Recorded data
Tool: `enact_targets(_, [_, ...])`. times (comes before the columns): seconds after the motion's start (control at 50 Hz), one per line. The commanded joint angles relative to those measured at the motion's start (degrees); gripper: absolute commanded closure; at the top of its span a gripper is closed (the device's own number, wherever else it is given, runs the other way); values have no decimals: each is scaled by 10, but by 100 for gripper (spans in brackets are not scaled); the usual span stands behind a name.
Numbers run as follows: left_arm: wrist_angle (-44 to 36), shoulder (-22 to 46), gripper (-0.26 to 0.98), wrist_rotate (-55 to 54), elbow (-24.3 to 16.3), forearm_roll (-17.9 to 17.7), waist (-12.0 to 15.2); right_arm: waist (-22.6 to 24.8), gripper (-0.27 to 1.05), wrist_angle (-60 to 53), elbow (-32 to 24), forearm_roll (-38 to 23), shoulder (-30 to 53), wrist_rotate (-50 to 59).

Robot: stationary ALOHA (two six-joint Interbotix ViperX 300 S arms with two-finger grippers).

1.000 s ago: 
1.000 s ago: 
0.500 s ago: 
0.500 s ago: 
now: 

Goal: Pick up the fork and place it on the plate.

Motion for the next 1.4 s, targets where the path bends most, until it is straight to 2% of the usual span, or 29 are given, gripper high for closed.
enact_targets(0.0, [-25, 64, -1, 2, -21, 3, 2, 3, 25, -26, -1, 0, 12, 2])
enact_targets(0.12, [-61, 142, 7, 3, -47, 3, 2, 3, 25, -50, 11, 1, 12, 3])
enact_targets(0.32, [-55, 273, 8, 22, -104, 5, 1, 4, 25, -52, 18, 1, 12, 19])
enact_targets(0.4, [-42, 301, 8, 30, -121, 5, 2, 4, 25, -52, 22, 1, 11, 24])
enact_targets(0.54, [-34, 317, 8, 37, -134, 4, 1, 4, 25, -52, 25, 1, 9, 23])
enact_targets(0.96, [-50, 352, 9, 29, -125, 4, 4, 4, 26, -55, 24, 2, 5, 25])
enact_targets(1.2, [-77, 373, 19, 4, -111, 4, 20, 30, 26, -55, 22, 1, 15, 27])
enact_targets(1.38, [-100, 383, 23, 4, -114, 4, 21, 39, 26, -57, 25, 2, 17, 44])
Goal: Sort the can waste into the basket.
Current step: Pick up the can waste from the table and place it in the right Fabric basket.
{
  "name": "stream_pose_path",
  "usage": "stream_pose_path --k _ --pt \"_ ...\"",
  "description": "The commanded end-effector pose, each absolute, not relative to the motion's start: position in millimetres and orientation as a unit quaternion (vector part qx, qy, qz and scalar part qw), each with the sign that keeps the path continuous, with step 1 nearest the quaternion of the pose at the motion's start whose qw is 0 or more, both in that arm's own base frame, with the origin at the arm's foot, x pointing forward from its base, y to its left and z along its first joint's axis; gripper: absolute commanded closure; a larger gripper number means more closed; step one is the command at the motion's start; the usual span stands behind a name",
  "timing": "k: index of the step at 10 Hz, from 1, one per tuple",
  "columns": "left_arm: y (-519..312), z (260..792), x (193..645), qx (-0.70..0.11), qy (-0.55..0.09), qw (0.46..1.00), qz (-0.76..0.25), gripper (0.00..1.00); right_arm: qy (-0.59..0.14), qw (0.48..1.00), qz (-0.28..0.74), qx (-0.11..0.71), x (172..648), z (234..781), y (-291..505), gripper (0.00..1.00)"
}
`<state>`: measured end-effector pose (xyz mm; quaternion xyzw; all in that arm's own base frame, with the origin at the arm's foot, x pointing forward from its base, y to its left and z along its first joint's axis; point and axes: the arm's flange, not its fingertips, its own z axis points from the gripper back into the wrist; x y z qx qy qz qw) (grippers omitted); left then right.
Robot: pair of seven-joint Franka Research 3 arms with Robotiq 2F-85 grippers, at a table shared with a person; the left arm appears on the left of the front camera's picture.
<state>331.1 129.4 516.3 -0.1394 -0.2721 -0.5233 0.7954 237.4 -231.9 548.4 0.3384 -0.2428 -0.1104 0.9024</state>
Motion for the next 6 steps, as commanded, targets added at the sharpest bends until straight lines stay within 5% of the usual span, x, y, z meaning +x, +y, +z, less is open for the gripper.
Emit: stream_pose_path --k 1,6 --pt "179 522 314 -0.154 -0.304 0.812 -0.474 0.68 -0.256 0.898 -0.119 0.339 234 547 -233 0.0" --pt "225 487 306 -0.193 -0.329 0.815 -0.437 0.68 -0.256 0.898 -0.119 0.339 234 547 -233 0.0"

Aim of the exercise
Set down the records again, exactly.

Response to the task
Tool: `enact_targets(_, [_, ...])`. times (comes before the columns): seconds after the motion's start (control at 50 Hz), one per line. The commanded joint angles relative to those measured at the motion's start (degrees); gripper: absolute commanded closure; at the top of its span a gripper is closed (the device's own number, wherever else it is given, runs the other way); values have no decimals: each is scaled by 10, but by 100 for gripper (spans in brackets are not scaled); the usual span stands behind a name.
Numbers run as follows: left_arm: wrist_angle (-44 to 36), shoulder (-22 to 46), gripper (-0.26 to 0.98), wrist_rotate (-55 to 54), elbow (-24.3 to 16.3), forearm_roll (-17.9 to 17.7), waist (-12.0 to 15.2); right_arm: waist (-22.6 to 24.8), gripper (-0.27 to 1.05), wrist_angle (-60 to 53), elbow (-32 to 24), forearm_roll (-38 to 23), shoulder (-30 to 53), wrist_rotate (-50 to 59).

Robot: stationary ALOHA (two six-joint Interbotix ViperX 300 S arms with two-finger grippers).

1.000 s ago: 
1.000 s ago: 
0.500 s ago: 
0.500 s ago: 
now: 

Goal: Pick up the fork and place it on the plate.

Motion for the next 1.4 s, targets where the path bends most, until it is straight to 2% of the usual span, or 29 are given, gripper high for closed.
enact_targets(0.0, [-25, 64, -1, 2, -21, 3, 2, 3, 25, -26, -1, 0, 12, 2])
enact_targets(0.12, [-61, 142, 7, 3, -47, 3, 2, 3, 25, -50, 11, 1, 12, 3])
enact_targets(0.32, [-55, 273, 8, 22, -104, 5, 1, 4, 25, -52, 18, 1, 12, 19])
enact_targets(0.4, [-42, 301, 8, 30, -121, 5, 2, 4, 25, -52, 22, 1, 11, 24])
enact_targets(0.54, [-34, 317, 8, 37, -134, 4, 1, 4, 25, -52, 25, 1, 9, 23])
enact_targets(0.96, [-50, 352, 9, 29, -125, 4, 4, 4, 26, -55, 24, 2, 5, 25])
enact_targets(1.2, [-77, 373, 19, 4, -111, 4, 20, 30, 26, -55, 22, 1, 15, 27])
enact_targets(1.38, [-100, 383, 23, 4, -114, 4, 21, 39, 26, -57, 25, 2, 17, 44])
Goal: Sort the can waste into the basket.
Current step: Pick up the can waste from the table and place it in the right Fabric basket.
{
  "name": "stream_pose_path",
  "usage": "stream_pose_path --k _ --pt \"_ ...\"",
  "description": "The commanded end-effector pose, each absolute, not relative to the motion's start: position in millimetres and orientation as a unit quaternion (vector part qx, qy, qz and scalar part qw), each with the sign that keeps the path continuous, with step 1 nearest the quaternion of the pose at the motion's start whose qw is 0 or more, both in that arm's own base frame, with the origin at the arm's foot, x pointing forward from its base, y to its left and z along its first joint's axis; gripper: absolute commanded closure; a larger gripper number means more closed; step one is the command at the motion's start; the usual span stands behind a name",
  "timing": "k: index of the step at 10 Hz, from 1, one per tuple",
  "columns": "left_arm: y (-519..312), z (260..792), x (193..645), qx (-0.70..0.11), qy (-0.55..0.09), qw (0.46..1.00), qz (-0.76..0.25), gripper (0.00..1.00); right_arm: qy (-0.59..0.14), qw (0.48..1.00), qz (-0.28..0.74), qx (-0.11..0.71), x (172..648), z (234..781), y (-291..505), gripper (0.00..1.00)"
}
`<state>`: measured end-effector pose (xyz mm; quaternion xyzw; all in that arm's own base frame, with the origin at the arm's foot, x pointing forward from its base, y to its left and z along its first joint's axis; point and axes: the arm's flange, not its fingertips, its own z axis points from the gripper back into the wrist; x y z qx qy qz qw) (grippers omitted); left then right.
Robot: pair of seven-joint Franka Research 3 arms with Robotiq 2F-85 grippers, at a table shared with a person; the left arm appears on the left of the front camera's picture.
<state>331.1 129.4 516.3 -0.1394 -0.2721 -0.5233 0.7954 237.4 -231.9 548.4 0.3384 -0.2428 -0.1104 0.9024</state>
Motion for the next 6 steps, as commanded, targets added at the sharpest bends until straight lines stay within 5% of the usual span, x, y, z meaning +x, +y, +z, less is open for the gripper.
Emit: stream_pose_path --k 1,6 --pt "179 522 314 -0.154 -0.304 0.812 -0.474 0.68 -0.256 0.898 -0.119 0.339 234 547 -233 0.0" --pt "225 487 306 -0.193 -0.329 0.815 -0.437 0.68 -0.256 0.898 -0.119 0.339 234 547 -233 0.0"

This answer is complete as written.